* **TASK ITEM**:
Scan the material and copy every line in which "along" appears.

* **PROVIDED RECORDS**:
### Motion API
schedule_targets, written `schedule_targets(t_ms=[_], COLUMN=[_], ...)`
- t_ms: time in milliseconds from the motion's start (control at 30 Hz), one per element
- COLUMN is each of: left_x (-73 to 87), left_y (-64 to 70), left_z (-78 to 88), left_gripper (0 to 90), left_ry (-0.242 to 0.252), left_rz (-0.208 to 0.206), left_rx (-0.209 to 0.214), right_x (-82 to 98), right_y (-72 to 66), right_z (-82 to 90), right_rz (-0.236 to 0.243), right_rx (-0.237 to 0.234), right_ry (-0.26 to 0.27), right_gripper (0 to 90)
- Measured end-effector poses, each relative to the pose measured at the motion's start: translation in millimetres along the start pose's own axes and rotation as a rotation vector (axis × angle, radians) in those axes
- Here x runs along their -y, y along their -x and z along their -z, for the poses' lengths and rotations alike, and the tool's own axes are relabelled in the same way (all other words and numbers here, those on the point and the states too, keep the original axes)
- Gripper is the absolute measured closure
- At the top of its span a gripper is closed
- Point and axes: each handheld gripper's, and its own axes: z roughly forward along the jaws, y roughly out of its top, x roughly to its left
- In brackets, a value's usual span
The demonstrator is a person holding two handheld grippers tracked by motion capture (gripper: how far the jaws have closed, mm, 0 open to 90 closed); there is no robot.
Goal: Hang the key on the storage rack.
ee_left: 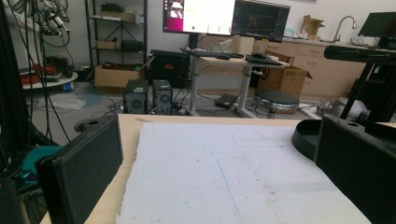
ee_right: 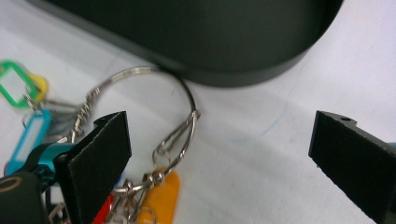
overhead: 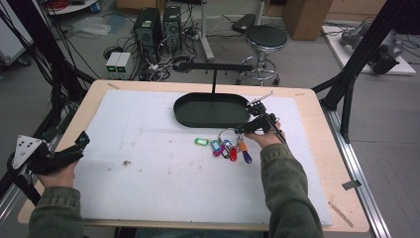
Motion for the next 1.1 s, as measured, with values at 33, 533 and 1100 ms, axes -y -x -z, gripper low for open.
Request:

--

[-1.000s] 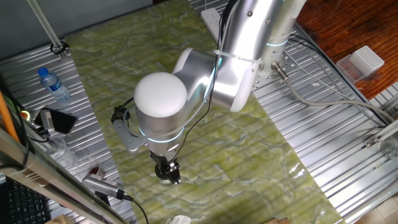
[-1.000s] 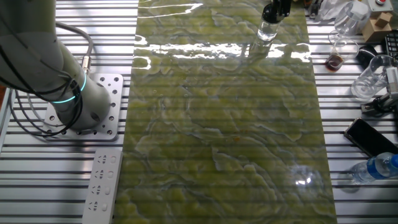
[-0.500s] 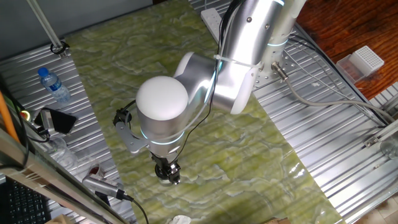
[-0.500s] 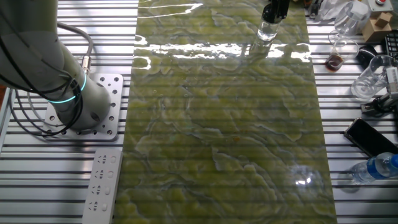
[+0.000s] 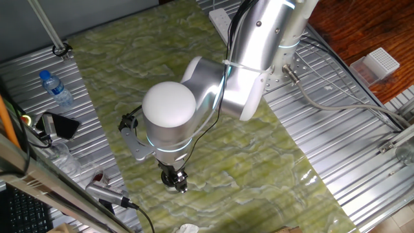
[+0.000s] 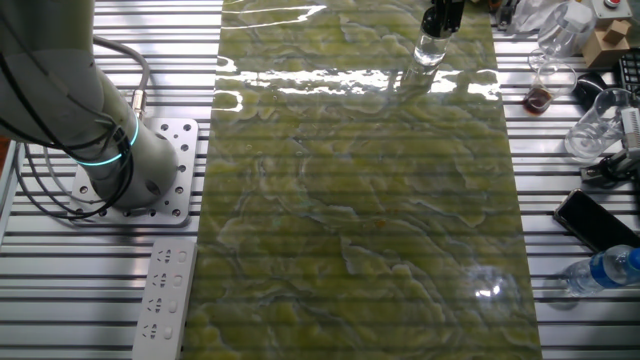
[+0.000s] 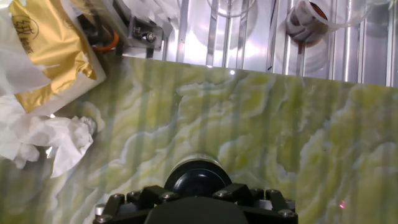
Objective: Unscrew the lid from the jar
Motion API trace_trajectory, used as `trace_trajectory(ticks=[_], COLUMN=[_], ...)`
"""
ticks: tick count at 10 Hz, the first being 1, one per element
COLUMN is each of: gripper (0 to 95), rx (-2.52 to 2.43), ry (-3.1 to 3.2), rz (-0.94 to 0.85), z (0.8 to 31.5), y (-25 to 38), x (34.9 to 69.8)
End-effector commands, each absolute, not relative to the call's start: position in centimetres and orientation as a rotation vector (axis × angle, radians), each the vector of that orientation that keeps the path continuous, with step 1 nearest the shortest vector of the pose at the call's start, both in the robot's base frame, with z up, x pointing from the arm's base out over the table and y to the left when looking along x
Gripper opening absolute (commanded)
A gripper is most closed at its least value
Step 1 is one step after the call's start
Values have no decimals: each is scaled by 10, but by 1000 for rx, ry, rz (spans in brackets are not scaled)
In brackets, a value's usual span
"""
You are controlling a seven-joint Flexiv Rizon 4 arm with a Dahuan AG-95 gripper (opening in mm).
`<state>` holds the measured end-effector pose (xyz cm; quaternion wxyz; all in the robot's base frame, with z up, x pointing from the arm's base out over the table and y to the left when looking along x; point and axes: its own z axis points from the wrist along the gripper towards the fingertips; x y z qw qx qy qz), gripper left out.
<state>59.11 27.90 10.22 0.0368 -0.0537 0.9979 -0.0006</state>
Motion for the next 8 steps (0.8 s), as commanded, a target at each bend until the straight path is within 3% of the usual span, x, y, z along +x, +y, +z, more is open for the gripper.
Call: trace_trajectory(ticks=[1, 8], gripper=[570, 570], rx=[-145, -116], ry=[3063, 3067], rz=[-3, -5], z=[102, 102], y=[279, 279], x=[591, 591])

* **OUTPUT FOR THIS TASK**:
- Measured end-effector poses, each relative to the pose measured at the motion's start: translation in millimetres along the start pose's own axes and rotation as a rotation vector (axis × angle, radians) in those axes
- Here x runs along their -y, y along their -x and z along their -z, for the poses' lengths and rotations alike, and the tool's own axes are relabelled in the same way (all other words and numbers here, those on the point and the states too, keep the original axes)
- Point and axes: each handheld gripper's, and its own axes: z roughly forward along the jaws, y roughly out of its top, x roughly to its left
End-effector commands, each absolute, not relative to the call's start: position in centimetres and orientation as a rotation vector (axis × angle, radians), each the vector of that orientation that keeps the path continuous, with step 1 nearest the shortest vector of the pose at the call's start, both in the robot's base frame, with z up, x pointing from the arm's base out over the table and y to the left when looking along x
`<state>` holds the measured end-effector pose (xyz cm; quaternion wxyz; all in the robot's base frame, with z up, x pointing from the arm's base out over the table and y to the left when looking along x; point and axes: its own z axis points from the wrist along the gripper towards the fingertips; x y z qw qx qy qz), gripper left out.
Motion for the next 8 steps (0.8 s), as commanded, a target at each bend until the straight path is within 3% of the usual span, x, y, z along +x, +y, +z, more is open for the gripper.

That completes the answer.